§ **Directions**:
Both the line containing "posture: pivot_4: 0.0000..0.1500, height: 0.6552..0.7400" and the line containing "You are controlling" belong to the span. Output exactly that span from the listing below, and nothing outside it.
__________________________________________________
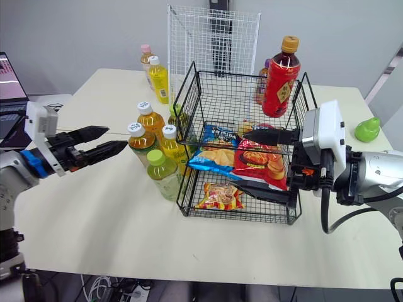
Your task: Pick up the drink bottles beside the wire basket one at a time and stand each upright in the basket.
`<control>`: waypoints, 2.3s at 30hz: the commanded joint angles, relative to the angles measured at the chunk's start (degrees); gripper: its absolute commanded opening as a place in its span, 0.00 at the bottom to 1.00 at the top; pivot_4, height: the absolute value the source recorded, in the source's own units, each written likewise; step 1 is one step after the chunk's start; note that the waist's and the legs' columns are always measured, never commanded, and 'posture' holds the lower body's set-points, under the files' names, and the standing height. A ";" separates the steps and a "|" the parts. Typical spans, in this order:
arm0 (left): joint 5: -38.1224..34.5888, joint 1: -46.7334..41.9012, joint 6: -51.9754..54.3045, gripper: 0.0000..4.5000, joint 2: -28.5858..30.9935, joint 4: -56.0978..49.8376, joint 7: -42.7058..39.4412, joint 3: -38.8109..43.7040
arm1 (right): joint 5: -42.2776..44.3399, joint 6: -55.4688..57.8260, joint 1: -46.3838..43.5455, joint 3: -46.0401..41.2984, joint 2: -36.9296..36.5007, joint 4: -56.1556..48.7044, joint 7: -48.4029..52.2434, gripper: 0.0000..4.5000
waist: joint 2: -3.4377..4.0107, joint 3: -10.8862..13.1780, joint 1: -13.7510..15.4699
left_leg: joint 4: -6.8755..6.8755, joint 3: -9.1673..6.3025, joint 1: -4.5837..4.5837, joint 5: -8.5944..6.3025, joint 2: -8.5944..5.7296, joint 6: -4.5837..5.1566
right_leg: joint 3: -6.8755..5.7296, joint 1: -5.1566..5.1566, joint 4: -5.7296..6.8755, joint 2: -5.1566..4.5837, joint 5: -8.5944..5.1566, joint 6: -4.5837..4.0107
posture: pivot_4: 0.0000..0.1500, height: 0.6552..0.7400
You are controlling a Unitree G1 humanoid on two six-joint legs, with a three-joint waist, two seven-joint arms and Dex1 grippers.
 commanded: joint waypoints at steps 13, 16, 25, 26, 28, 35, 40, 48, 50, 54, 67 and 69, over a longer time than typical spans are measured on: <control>5.30 -4.57 -7.57 0.99 -10.75 -2.47 22.40 -7.94 | 1.38 0.41 1.80 -1.08 1.89 -4.89 -7.37 1.00 | -0.01 -0.01 -0.17 | 0.00 0.01 0.01 0.00 -0.03 0.00 | 0.06 0.01 -0.02 0.13 0.01 0.01 | 1.00 0.95; 5.47 -3.68 -8.04 0.99 -12.47 -4.34 24.04 -9.75 | 1.27 0.37 1.78 -1.14 1.81 -4.91 -7.53 1.00 | -0.01 -0.01 -0.16 | 0.00 0.01 0.01 0.00 -0.04 0.00 | 0.06 0.01 -0.02 0.12 0.01 0.01 | 1.00 0.95; 5.91 -3.05 -9.19 0.49 -13.40 -4.83 27.48 -10.30 | 0.47 0.04 2.06 -0.96 2.05 -4.86 -7.54 1.00 | -0.01 -0.01 -0.21 | -0.01 0.01 0.02 0.00 -0.04 0.00 | 0.06 0.01 -0.03 0.13 0.01 0.01 | 1.00 0.95; 5.77 -2.91 -9.09 0.42 -13.25 -4.94 27.50 -10.30 | 0.34 -0.03 2.11 -0.89 2.16 -4.89 -7.59 1.00 | -0.01 -0.01 -0.20 | -0.01 0.01 0.01 0.00 -0.04 0.00 | 0.07 0.01 -0.03 0.13 0.01 0.01 | 1.00 0.95; 5.65 -2.37 -9.11 0.30 -12.65 -5.16 27.28 -10.18 | -0.13 -0.23 2.21 -0.72 2.40 -4.90 -7.64 1.00 | -0.01 -0.01 -0.20 | -0.01 0.02 0.01 0.00 -0.05 0.00 | 0.07 0.02 -0.03 0.13 0.01 0.01 | 1.00 0.95; 2.20 -4.54 -11.51 0.30 -6.06 -4.43 19.72 -7.25 | -1.72 -0.98 2.75 -1.42 3.41 -4.60 -7.76 1.00 | -0.04 0.02 -0.30 | -0.05 0.02 0.01 0.00 -0.02 -0.01 | 0.06 -0.02 -0.06 0.16 0.01 0.01 | 1.00 0.95; -4.02 -11.64 -7.38 0.30 1.51 -0.10 12.06 -5.18 | -1.06 -1.13 3.35 -4.90 2.77 -3.53 -7.88 1.00 | -0.11 0.06 -0.11 | -0.08 0.03 -0.04 0.00 -0.03 -0.01 | 0.05 -0.08 -0.09 0.16 0.00 0.01 | 1.00 0.95; -8.30 -36.24 -0.97 0.30 8.31 17.03 3.15 -9.82 | 0.44 -1.08 5.79 -14.54 0.30 -2.57 -8.56 1.00 | -0.17 0.09 0.03 | -0.07 -0.03 -0.11 0.00 -0.04 0.00 | -0.05 -0.08 -0.18 0.19 -0.02 0.08 | 1.00 0.95; -6.89 -43.86 -2.12 0.30 7.72 23.35 0.45 -12.65 | 1.63 -0.50 7.34 -17.23 -0.35 -3.18 -9.13 1.00 | -0.19 0.10 0.08 | -0.08 0.02 -0.09 0.00 -0.05 0.00 | 0.01 -0.08 -0.18 0.18 -0.02 0.08 | 1.00 0.95; -3.20 -59.87 -5.59 0.30 3.32 37.17 -5.97 -18.56 | 4.63 0.56 11.66 -23.91 -1.77 -4.91 -11.46 1.00 | -0.20 0.11 0.32 | -0.07 0.01 -0.19 0.00 -0.08 0.00 | -0.02 -0.12 -0.21 0.18 -0.02 0.08 | 1.00 0.95; 9.97 -79.76 -25.66 0.30 -17.89 70.87 -14.66 -24.61 | 7.01 -0.35 23.25 -31.04 -1.77 -12.96 -22.06 1.00 | -0.18 0.11 -0.50 | -0.12 0.11 -0.24 -0.01 -0.12 0.02 | 0.12 -0.20 -0.20 0.19 -0.07 0.16 | 1.00 0.95; 11.24 -79.87 -27.86 0.30 -20.72 73.88 -12.69 -24.04 | 7.14 -0.80 22.96 -31.22 -1.90 -13.19 -24.32 1.00 | -0.18 0.12 -0.64 | -0.13 0.15 -0.27 -0.01 -0.11 0.02 | 0.17 -0.28 -0.20 0.21 -0.06 0.15 | 1.00 0.95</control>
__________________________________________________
§ **Your solution**:
posture: pivot_4: 0.0000..0.1500, height: 0.6552..0.7400
You are controlling a Unitree G1 humanoid on two six-joint legs, with a three-joint waist, two seven-joint arms and Dex1 grippers.

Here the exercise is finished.